ABSTRACT

Bronze armour from pre-Roman Italy (c. 900-400 BCE) exists as part of a complex web of social, economic, and cultural networks. Most commonly found in mortuary contexts and votive deposits, they have a recognised connection with their nominal ‘end user(s)’ – that is, the individuals who either deposited the items or were found with them. Beyond that, there is also an assumed set of associations connected to their wider use-life and the people who carried the equipment before it was deposited – who may, or may not, be the same as the end user(s). And while there are myriad issues with identifying these users and consumers, it is almost universally agreed that Italian bronze military equipment seems to indicate (or confer) ‘elite status’ to them. Being able to deposit bronze military equipment, have it deposited for/with you after death, or presumably use it yourself in life was somehow connected with being an ‘elite’ in archaic Italy.
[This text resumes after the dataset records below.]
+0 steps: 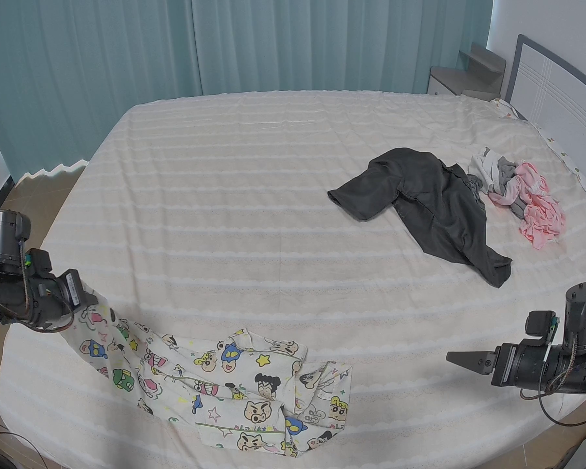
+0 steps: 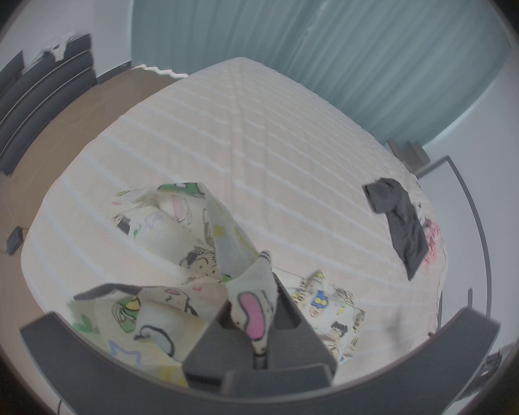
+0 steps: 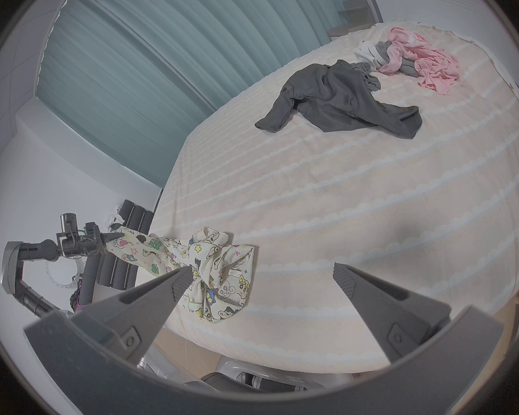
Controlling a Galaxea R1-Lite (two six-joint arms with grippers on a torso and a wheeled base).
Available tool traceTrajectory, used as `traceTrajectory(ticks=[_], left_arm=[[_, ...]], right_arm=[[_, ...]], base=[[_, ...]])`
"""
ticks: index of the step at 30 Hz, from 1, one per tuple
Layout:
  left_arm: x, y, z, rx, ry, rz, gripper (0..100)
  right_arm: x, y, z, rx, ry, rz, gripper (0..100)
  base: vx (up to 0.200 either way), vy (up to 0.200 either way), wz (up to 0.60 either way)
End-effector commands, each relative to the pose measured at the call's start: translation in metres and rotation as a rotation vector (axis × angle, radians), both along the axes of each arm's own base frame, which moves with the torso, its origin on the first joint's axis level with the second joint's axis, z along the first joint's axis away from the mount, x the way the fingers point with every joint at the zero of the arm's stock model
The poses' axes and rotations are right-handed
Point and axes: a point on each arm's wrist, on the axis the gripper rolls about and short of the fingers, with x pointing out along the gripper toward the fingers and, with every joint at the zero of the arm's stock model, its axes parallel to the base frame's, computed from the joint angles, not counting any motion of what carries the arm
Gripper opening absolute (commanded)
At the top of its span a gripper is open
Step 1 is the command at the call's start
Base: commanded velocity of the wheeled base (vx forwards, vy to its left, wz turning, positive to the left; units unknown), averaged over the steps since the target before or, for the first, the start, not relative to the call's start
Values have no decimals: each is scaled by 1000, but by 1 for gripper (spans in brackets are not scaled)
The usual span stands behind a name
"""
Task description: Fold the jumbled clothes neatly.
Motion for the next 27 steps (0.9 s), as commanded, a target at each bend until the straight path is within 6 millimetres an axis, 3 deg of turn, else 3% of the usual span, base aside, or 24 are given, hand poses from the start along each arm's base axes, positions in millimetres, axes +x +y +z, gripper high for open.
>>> traceTrajectory(ticks=[1, 2, 4, 8, 9, 10, 15, 19, 27], left_arm=[[-40, -90, 23, 55, -84, -161, 0], [-40, -90, 23, 55, -84, -161, 0], [-43, -125, 11, 85, -43, -230, 0], [-47, -168, -10, 115, 11, -302, 0], [-47, -168, -10, 115, 11, -302, 0], [-43, -187, -26, 147, 27, -307, 0], [-39, -225, -58, 156, 16, -359, 0], [-43, -245, -73, 136, 28, -383, 0], [-50, -262, -90, 142, 57, -417, 0]], right_arm=[[0, 0, 0, 1, -2, -4, 100], [0, 0, 0, 1, -2, -4, 100], [0, 0, 0, 1, -2, -4, 100], [0, 0, 0, 2, -2, -2, 100], [0, 0, 0, 2, -2, -2, 100], [0, 0, 0, 1, -2, -4, 100], [0, -1, 0, 1, -1, -5, 100], [1, -1, 0, 2, -2, -5, 100], [0, -1, 0, 2, 0, -4, 100]], base=[[0, 0, 0], [0, 0, 0], [0, 0, 0], [0, 0, 0], [0, 0, 0], [0, 0, 0], [0, 0, 0], [0, 0, 0], [0, 0, 0]])
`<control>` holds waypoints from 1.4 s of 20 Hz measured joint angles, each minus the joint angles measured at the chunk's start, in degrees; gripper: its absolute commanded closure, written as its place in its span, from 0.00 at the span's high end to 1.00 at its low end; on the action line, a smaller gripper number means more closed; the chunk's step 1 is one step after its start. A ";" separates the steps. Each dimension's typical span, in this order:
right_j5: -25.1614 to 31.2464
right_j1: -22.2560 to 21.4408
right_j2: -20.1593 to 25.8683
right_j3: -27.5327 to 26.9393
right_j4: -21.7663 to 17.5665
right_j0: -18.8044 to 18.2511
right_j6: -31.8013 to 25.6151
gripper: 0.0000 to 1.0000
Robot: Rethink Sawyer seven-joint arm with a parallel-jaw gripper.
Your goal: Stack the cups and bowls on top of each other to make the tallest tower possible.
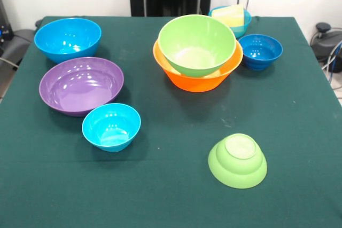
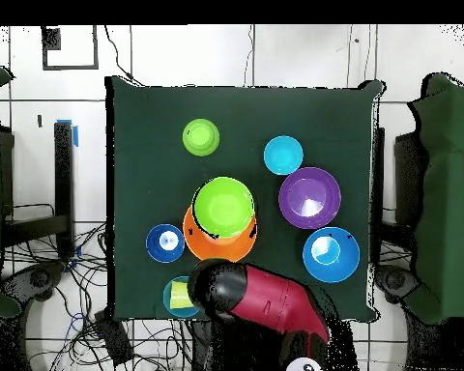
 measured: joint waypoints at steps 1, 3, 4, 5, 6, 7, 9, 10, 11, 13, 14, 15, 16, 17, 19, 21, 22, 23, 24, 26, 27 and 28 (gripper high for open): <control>-0.17 -0.08 0.28 0.16 0.05 0.01 0.00 1.00; -0.71 -0.21 0.96 0.54 0.17 0.04 0.00 1.00; -1.25 -0.22 1.42 0.79 0.27 0.08 0.00 1.00; -1.75 -0.22 1.79 0.99 0.40 0.10 0.00 1.00; -2.42 -0.22 2.24 1.26 0.65 0.10 0.00 1.00; -2.89 -0.22 2.61 1.46 0.88 0.09 0.00 1.00; -4.68 -0.20 3.97 2.20 2.04 0.10 0.01 1.00; -5.46 -0.18 4.57 2.49 2.50 0.10 0.01 1.00; -5.81 -0.18 4.80 2.60 2.68 0.10 0.01 1.00; -7.74 -0.18 6.10 3.29 3.64 0.15 0.25 1.00; -8.49 -0.18 6.57 3.52 3.97 0.26 0.44 1.00; -9.26 -0.18 7.03 3.75 4.28 0.52 0.74 1.00; -9.82 -0.18 7.30 3.86 4.43 0.93 1.09 1.00; -10.37 -0.18 7.57 3.96 4.57 1.34 1.44 1.00; -11.07 -0.18 7.73 3.97 4.62 2.23 2.06 1.00; -11.71 -0.18 7.71 3.97 4.60 3.68 2.91 1.00; -11.90 -0.19 7.72 3.98 4.59 4.70 3.58 1.00; -11.92 -0.18 7.73 3.98 4.59 6.19 4.70 1.00; -11.92 -0.19 7.73 3.98 4.59 6.77 5.19 1.00; -11.92 -0.18 7.78 3.98 4.59 8.07 6.77 1.00; -11.92 -0.19 7.81 3.98 4.59 8.36 7.24 1.00; -11.92 -0.18 7.84 3.98 4.59 8.53 7.57 1.00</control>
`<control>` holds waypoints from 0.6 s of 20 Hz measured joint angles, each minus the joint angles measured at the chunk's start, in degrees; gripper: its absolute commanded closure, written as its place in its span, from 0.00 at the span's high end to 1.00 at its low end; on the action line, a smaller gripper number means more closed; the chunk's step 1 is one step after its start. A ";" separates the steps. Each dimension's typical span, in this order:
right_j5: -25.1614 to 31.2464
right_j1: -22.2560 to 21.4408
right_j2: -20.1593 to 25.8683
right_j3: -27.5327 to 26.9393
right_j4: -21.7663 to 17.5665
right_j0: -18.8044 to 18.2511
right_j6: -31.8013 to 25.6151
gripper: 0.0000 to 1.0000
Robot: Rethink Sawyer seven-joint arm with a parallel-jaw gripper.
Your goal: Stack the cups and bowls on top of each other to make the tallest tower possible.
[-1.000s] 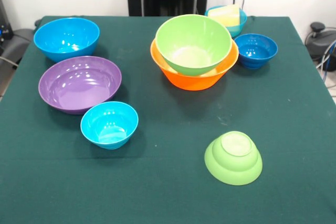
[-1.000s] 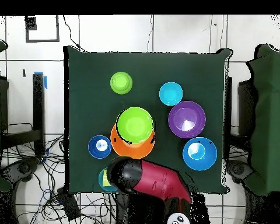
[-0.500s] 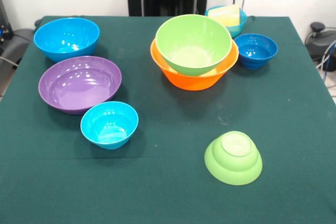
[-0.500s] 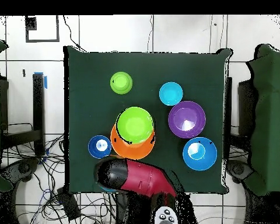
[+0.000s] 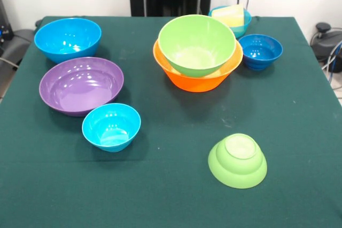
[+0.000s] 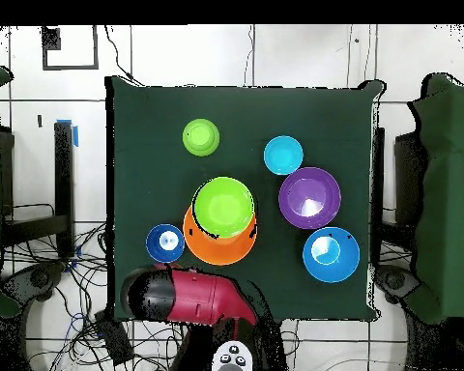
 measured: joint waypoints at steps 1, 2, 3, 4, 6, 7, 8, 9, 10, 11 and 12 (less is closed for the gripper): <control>0.00 0.00 0.02 0.01 0.00 0.19 0.42 1.00; -0.04 -0.01 0.11 0.01 -0.01 0.37 1.21 1.00; -0.19 0.01 0.20 0.00 0.00 0.37 1.67 1.00; -0.32 0.06 0.26 0.00 0.00 0.34 1.86 1.00; -0.81 0.29 0.45 0.00 0.00 0.21 2.38 1.00; -1.39 0.62 0.59 0.00 0.00 0.05 2.68 1.00; -1.95 0.94 0.75 0.01 0.00 -0.16 2.90 1.00; -2.88 1.50 1.05 0.00 0.01 -0.64 3.03 1.00; -3.66 2.04 1.31 0.01 0.00 -1.14 3.03 1.00; -4.29 2.52 1.57 -0.01 0.01 -1.67 3.03 1.00; -4.91 3.00 1.82 -0.02 0.02 -2.20 3.03 1.00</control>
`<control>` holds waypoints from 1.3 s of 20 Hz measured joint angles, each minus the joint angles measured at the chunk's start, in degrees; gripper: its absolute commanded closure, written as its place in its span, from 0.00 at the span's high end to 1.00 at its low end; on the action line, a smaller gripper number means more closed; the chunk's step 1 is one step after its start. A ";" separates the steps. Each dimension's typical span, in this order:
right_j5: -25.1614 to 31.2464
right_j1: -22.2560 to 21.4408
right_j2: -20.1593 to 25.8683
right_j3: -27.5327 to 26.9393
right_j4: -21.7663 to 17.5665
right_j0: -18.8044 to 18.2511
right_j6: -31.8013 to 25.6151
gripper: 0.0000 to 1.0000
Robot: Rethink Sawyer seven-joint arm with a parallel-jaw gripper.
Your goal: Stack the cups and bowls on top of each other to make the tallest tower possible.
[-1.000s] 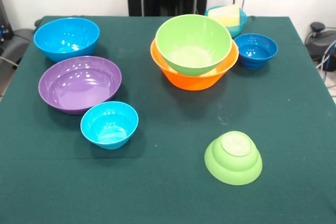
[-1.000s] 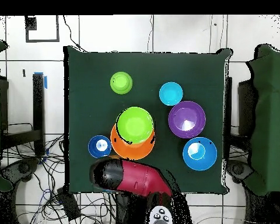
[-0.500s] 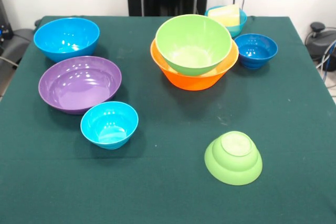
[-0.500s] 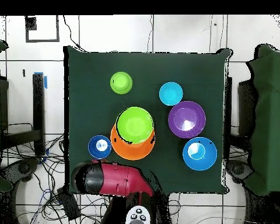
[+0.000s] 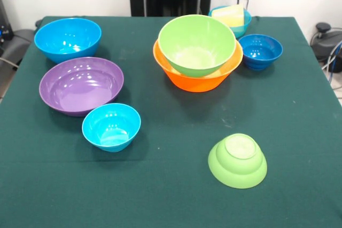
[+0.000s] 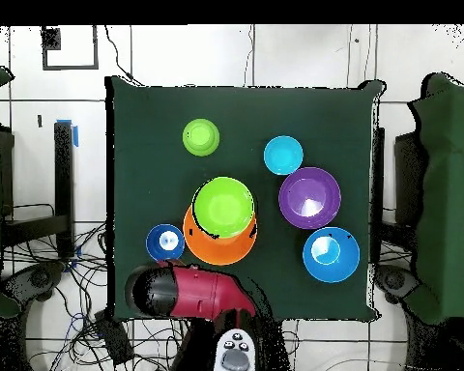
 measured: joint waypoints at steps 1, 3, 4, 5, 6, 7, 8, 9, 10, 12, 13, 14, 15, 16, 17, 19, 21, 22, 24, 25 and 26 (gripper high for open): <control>-1.11 1.05 0.49 0.01 -0.01 -1.10 0.00 1.00; -1.91 1.90 0.77 -0.01 -0.01 -1.84 0.00 1.00; -3.02 3.27 1.05 -0.02 -0.23 -2.80 0.00 1.00; -3.45 3.82 1.11 -0.02 -0.37 -3.11 0.00 1.00; -3.67 4.09 1.12 -0.02 -0.44 -3.23 0.00 1.00; -4.31 4.89 1.14 -0.03 -0.71 -3.54 0.00 1.00; -4.68 5.38 1.11 -0.03 -0.91 -3.63 0.00 1.00; -4.99 5.89 1.11 -0.04 -1.10 -3.66 0.00 1.00; -5.35 6.71 1.03 -0.07 -1.42 -3.50 0.00 1.00; -5.46 7.34 0.82 -0.06 -1.72 -3.10 0.00 1.00; -5.46 7.78 0.49 -0.07 -1.94 -2.37 0.00 1.00; -5.46 7.88 0.30 -0.06 -2.02 -1.90 0.01 1.00; -5.46 7.89 0.20 -0.06 -2.02 -1.59 0.01 1.00; -5.47 7.83 -0.04 -0.07 -2.00 -0.82 0.01 1.00; -5.46 7.77 -0.17 -0.06 -2.02 -0.36 0.02 1.00; -5.46 7.50 -0.52 -0.06 -2.02 0.85 0.04 1.00; -5.46 7.18 -0.72 -0.06 -2.02 1.62 0.05 1.00; -5.46 7.04 -0.78 -0.06 -2.02 1.83 0.06 1.00; -5.46 6.46 -1.25 -0.06 -2.02 2.59 0.09 1.00; -5.46 6.25 -1.46 -0.06 -2.02 2.80 0.09 1.00; -5.46 6.13 -1.58 -0.06 -2.02 2.89 0.09 1.00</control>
However, beyond the use and consumption of these items as finished objects, there is another set of associations connected with these items, which has hitherto been largely unexplored. The pieces of armour, while almost certainly created in response to specific needs and input of the consumers/end users, were also the product of an equally complex web of productive processes. If possessing a piece of bronze military equipment was connected with being an ‘elite’, what did it mean to be able to produce one? This chapter explores these processes, as well as the networks of resources and nodes of control which governed them, with a particular focus on the practicalities of production and utilising literary, archaeology, and experimental evidence.